### Task to carry out
The entries that follow include a run beginning at the line with "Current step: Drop" and ending at the line with "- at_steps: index"; restate that run word for word and leave the rest out.

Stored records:
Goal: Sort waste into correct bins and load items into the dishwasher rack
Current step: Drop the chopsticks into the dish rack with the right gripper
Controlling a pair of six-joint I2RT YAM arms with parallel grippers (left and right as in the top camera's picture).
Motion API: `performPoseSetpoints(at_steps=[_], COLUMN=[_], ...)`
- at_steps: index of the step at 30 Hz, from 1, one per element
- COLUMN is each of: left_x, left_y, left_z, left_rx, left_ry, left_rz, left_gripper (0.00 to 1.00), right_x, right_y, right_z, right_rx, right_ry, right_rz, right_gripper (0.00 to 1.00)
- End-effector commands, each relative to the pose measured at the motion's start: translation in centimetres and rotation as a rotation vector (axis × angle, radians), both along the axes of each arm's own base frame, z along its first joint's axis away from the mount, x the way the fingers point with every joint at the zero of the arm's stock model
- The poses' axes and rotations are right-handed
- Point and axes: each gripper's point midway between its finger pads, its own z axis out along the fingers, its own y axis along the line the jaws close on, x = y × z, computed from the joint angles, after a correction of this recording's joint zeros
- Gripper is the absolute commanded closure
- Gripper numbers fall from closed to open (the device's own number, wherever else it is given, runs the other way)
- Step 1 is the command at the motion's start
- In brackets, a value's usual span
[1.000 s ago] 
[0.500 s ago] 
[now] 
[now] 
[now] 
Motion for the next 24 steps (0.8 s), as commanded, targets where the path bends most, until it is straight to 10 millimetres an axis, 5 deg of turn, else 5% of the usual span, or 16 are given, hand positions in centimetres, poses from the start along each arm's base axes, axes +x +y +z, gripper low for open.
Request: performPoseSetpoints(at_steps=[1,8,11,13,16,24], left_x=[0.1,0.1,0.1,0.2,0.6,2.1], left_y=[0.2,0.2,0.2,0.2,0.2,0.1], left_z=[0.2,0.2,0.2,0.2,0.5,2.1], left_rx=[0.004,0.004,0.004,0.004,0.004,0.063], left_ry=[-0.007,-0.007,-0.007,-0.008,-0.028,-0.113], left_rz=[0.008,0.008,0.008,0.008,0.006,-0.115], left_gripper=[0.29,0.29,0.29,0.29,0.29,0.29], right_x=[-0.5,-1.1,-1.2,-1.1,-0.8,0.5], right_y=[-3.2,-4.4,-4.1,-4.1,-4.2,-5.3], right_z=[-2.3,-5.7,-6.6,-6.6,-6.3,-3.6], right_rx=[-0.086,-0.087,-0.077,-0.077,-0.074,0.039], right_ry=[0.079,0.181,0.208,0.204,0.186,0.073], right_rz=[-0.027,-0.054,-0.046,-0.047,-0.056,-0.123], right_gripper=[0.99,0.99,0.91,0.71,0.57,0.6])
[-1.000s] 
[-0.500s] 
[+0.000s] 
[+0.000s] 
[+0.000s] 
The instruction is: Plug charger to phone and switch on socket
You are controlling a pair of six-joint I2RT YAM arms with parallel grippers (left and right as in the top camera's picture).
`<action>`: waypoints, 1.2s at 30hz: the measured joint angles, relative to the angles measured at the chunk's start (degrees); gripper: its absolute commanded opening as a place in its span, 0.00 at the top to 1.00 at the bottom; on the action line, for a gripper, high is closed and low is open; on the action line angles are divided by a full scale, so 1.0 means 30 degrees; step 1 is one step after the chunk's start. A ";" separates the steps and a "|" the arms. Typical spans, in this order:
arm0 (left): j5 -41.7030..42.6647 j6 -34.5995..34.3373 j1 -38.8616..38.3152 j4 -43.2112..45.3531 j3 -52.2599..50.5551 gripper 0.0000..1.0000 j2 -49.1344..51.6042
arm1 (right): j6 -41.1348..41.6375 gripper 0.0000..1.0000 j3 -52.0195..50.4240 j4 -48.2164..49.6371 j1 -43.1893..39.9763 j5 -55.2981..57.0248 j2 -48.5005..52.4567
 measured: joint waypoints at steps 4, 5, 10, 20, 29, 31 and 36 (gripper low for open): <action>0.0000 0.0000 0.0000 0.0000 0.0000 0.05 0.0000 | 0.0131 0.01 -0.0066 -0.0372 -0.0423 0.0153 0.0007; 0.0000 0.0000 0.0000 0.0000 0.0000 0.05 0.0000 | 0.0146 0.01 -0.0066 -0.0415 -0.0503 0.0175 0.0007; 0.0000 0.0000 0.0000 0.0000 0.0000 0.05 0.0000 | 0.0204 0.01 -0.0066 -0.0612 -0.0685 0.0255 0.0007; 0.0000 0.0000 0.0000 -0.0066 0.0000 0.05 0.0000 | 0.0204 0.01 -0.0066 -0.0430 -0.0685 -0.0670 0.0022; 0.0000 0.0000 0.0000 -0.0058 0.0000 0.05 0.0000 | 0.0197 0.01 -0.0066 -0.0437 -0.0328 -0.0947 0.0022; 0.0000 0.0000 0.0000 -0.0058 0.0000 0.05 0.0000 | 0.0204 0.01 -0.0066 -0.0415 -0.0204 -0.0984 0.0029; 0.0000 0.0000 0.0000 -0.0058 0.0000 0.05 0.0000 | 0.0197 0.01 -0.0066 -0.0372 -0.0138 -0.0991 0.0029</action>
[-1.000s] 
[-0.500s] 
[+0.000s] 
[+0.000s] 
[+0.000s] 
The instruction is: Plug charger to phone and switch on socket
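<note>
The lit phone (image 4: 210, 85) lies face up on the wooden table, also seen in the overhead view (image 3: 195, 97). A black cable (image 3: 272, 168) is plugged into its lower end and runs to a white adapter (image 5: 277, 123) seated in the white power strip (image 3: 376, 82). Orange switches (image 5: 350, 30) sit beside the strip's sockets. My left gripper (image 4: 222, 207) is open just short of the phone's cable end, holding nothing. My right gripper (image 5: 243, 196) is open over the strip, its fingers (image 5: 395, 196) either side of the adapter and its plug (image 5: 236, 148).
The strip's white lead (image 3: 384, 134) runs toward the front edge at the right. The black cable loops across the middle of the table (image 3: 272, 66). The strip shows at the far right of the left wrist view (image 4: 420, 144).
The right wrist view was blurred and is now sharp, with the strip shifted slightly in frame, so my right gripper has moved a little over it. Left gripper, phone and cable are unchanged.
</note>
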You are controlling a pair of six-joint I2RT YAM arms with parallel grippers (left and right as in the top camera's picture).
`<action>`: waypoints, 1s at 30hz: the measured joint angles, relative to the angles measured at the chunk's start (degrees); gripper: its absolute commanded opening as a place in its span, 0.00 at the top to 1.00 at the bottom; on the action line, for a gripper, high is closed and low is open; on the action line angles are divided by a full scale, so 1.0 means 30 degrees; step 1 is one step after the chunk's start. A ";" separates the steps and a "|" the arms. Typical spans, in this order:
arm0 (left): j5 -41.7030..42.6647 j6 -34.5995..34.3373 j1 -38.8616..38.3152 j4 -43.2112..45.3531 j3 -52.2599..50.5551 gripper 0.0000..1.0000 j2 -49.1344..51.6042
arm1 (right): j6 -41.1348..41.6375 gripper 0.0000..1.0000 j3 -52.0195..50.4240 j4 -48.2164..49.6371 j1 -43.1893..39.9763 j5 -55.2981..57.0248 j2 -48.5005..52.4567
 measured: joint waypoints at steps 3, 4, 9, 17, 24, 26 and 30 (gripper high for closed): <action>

### Output of the exercise
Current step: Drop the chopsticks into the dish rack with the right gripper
Controlling a pair of six-joint I2RT YAM arms with parallel grippers (left and right as in the top camera's picture).
Motion API: `performPoseSetpoints(at_steps=[_], COLUMN=[_], ...)`
- at_steps: index of the step at 30 Hz, from 1, one per element

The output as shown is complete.